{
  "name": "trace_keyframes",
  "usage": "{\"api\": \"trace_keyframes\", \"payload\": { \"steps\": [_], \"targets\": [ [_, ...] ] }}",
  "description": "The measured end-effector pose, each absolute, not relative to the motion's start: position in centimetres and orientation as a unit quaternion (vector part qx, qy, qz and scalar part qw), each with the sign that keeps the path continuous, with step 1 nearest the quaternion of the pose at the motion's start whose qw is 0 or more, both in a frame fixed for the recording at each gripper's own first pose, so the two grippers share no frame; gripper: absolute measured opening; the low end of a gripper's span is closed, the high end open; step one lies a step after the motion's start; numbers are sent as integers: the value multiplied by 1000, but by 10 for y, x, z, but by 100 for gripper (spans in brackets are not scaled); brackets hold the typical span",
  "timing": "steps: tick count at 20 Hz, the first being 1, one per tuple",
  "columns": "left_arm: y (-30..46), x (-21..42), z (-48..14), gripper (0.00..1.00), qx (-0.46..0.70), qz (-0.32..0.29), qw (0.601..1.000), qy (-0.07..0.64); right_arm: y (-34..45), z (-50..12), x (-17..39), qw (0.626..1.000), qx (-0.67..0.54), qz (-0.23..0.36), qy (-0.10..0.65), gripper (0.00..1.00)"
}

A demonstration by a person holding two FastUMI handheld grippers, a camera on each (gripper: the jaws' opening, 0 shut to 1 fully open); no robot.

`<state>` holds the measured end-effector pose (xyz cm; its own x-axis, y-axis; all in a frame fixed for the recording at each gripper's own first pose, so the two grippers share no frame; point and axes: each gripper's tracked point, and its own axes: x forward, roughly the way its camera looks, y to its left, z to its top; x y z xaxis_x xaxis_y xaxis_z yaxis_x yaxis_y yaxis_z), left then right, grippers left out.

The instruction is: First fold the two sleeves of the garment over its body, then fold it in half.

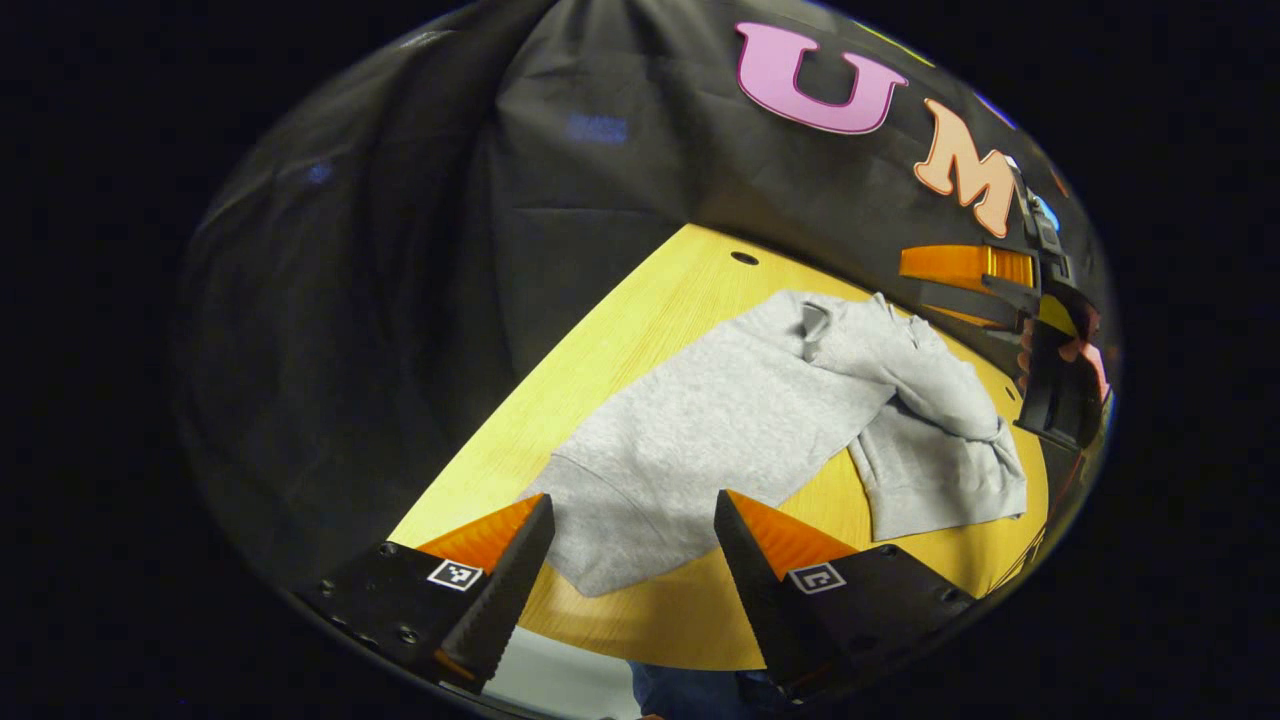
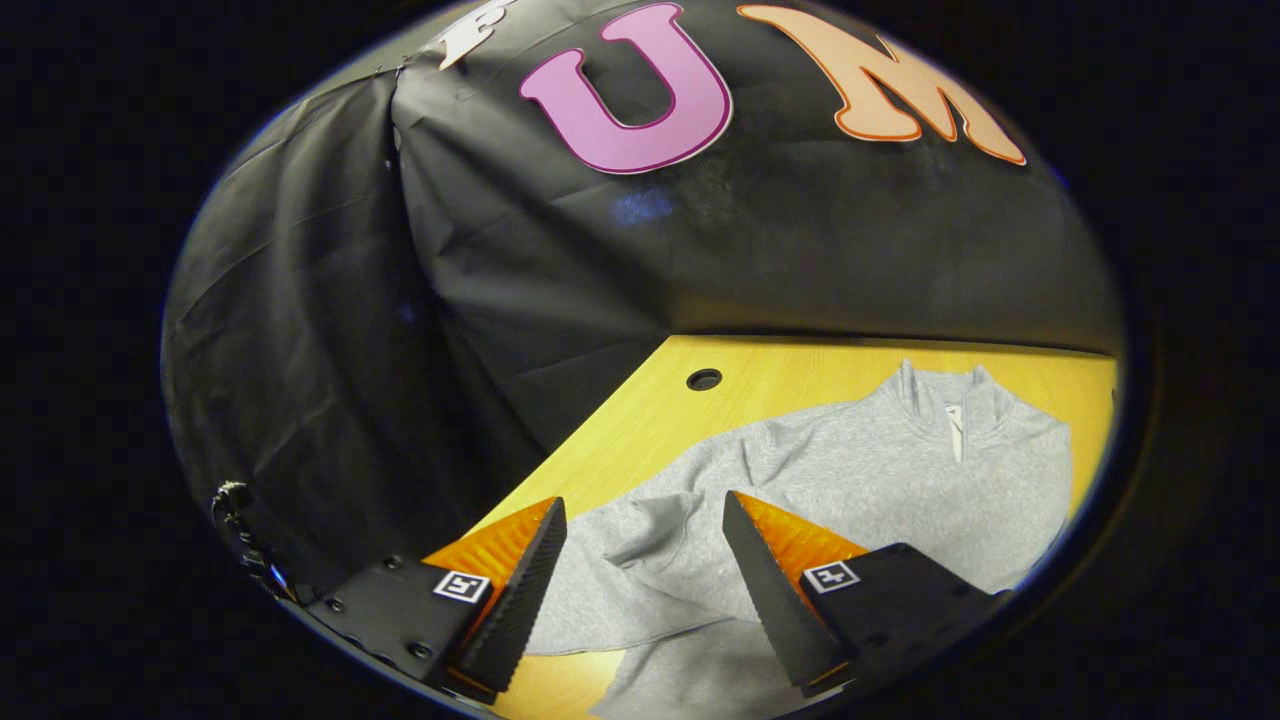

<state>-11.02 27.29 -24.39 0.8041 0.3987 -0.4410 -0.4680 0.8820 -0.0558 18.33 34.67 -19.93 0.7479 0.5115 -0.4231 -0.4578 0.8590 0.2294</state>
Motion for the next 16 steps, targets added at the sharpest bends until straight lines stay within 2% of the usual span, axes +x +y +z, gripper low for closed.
{"api": "trace_keyframes", "payload": {
  "steps": [2, 3, 4, 5, 6, 9, 11, 12, 13, 14, 16],
  "targets": [
    [273, -109, -252, 95, -78, 231, 943, 227, 339, -195, 180, 937, 41, 256, 235, 98],
    [274, -108, -255, 94, -75, 233, 942, 231, 334, -191, 178, 939, 33, 253, 230, 94],
    [274, -107, -256, 95, -71, 235, 941, 234, 329, -186, 177, 941, 26, 250, 225, 98],
    [277, -107, -258, 95, -67, 238, 940, 236, 322, -182, 175, 944, 17, 246, 219, 94],
    [280, -107, -259, 94, -63, 244, 938, 237, 313, -176, 173, 947, 10, 240, 215, 98],
    [286, -106, -262, 90, -60, 257, 935, 236, 281, -158, 166, 955, -6, 218, 200, 98],
    [292, -109, -266, 85, -44, 270, 931, 241, 256, -150, 158, 960, -19, 201, 196, 94],
    [295, -109, -264, 79, -30, 275, 930, 241, 243, -146, 153, 961, -26, 193, 196, 98],
    [294, -107, -263, 73, -24, 275, 930, 243, 230, -143, 148, 963, -32, 184, 196, 94],
    [293, -104, -261, 62, -22, 275, 930, 244, 218, -140, 143, 964, -35, 176, 197, 95],
    [291, -97, -263, 55, -20, 264, 932, 246, 195, -133, 133, 968, -32, 156, 196, 98]
  ]
}}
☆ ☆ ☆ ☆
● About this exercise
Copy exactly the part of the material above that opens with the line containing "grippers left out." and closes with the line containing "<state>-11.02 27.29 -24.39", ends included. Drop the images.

● Response
`<state>` holds the measured end-effector pose (xyz cm; its own x-axis, y-axis; all in a frame fixed for the recording at each gripper's own first pose, so the two grippers share no frame; point and axes: each gripper's tracked point, and its own axes: x forward, roughly the way its camera looks, y to its left, z to its top; x y z xaxis_x xaxis_y xaxis_z yaxis_x yaxis_y yaxis_z), left then right, grippers left out.

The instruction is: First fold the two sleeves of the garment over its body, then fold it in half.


<state>-11.02 27.29 -24.39 0.8041 0.3987 -0.4410 -0.4680 0.8820 -0.0558 18.33 34.67 -19.93 0.7479 0.5115 -0.4231 -0.4578 0.8590 0.2294</state>

No part of the exercise remains open.